**INSTRUCTIONS TO FOLLOW:**
Look through the records below and collect all lines that hold the string "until".

**THE RECORDS:**
········
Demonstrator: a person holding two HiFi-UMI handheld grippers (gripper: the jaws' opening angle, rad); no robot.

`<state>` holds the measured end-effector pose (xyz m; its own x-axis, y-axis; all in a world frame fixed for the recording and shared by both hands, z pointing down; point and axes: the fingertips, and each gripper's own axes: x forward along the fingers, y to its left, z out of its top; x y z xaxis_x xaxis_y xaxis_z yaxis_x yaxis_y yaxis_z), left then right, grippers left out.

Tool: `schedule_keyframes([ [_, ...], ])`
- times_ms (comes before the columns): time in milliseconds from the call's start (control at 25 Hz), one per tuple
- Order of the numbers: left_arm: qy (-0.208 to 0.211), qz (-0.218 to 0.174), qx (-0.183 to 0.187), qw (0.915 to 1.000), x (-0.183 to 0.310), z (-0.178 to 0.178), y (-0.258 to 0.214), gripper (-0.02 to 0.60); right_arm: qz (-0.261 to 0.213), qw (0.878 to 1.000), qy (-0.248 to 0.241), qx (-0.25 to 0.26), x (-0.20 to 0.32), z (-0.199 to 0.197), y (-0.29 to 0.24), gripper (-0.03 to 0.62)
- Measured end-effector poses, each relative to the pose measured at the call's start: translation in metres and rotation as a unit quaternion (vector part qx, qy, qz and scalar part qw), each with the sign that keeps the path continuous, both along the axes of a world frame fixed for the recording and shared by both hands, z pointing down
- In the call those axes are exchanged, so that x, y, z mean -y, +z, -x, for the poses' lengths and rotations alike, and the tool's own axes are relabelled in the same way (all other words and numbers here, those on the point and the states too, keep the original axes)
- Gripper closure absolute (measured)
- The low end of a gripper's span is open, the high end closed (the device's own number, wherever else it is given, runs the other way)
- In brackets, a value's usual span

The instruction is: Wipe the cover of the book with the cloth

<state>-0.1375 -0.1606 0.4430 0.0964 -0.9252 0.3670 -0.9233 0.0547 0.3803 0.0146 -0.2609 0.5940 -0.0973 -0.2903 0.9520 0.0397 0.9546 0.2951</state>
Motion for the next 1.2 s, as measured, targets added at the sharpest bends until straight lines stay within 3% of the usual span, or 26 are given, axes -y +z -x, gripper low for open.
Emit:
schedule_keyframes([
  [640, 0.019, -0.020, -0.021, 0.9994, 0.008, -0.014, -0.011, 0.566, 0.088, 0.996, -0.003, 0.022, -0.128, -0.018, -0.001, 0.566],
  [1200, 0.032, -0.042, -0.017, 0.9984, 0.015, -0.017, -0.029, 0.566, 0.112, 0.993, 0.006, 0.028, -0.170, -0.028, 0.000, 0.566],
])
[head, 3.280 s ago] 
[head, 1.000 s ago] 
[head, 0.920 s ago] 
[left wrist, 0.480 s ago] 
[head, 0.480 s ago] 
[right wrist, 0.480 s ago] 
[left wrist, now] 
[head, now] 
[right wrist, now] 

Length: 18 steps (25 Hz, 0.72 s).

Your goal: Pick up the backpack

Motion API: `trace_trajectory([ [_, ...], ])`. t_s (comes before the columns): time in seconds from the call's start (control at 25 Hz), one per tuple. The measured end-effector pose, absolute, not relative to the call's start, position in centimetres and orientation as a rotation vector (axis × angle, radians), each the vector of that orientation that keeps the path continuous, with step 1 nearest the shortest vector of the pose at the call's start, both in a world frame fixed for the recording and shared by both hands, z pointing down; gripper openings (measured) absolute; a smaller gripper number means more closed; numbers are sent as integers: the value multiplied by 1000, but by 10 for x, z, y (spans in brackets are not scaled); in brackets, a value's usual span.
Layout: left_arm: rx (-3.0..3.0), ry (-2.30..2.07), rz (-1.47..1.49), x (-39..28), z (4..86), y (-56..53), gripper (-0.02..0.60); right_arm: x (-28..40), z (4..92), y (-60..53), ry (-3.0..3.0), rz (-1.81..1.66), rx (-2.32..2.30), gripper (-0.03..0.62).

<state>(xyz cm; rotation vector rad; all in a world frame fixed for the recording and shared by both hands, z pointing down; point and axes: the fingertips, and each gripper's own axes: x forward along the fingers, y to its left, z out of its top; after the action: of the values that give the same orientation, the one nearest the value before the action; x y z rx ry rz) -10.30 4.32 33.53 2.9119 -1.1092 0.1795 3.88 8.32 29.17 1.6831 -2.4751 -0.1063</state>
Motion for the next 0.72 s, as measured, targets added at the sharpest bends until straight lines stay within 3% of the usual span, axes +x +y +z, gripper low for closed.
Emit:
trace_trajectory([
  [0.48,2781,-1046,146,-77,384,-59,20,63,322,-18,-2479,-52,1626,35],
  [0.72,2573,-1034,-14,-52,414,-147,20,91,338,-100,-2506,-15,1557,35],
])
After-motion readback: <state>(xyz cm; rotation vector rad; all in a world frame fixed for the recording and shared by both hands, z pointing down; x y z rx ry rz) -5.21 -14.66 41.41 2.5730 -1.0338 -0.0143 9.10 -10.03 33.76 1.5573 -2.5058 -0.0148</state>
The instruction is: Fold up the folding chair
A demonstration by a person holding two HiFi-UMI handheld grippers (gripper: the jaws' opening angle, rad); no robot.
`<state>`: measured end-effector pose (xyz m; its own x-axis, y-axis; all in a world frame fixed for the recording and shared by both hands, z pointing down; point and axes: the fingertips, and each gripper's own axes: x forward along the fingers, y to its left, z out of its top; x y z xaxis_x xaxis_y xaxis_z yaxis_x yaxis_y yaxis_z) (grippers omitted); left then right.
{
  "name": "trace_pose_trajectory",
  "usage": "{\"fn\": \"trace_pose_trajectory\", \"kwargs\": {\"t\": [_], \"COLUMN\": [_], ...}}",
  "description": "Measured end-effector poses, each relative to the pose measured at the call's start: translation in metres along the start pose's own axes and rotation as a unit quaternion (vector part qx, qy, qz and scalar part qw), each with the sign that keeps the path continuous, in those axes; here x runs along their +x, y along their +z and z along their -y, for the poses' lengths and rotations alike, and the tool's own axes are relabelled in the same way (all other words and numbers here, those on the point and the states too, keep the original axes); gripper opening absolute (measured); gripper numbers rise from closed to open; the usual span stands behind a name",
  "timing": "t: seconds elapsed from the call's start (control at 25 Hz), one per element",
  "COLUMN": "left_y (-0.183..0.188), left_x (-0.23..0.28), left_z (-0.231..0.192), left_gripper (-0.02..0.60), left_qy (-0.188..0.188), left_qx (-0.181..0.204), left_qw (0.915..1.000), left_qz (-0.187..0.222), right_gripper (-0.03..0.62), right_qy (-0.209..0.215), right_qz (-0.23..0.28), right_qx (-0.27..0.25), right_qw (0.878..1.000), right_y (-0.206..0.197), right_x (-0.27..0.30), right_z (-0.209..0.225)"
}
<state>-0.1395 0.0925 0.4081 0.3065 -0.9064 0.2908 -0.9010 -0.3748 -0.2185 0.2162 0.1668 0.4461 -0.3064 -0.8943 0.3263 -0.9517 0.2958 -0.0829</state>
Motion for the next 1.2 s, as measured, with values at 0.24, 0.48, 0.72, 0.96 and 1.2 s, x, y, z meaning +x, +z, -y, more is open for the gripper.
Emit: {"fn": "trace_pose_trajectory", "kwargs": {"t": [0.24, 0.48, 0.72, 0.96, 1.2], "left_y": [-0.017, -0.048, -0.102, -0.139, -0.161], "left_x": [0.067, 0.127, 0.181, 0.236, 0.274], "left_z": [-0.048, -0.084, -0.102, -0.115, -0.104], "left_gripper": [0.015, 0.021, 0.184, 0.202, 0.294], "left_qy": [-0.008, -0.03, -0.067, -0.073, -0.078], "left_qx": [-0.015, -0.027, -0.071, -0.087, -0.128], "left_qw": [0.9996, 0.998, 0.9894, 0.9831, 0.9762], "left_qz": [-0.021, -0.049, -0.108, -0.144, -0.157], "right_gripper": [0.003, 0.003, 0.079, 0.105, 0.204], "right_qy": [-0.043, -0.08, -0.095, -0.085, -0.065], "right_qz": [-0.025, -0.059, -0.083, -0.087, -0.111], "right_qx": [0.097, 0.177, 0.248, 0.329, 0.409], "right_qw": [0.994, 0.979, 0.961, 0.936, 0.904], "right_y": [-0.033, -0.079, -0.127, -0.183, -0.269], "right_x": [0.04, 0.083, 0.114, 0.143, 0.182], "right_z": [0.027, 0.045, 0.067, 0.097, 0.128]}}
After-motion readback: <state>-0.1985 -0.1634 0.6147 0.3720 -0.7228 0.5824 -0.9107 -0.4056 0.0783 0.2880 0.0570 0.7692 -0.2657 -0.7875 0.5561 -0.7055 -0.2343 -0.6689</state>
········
**RESPONSE BELOW:**
Motion for the next 1.2 s, as measured, targets added at the sharpest bends until straight lines stay within 3% of the usual span, or 26 are given, axes -y +z -x, gripper low for open.
Motion for the next 0.72 s, as measured, targets added at the sharpest bends until straight lines stay within 3% of the usual span, axes +x +y +z, gripper low for closed.

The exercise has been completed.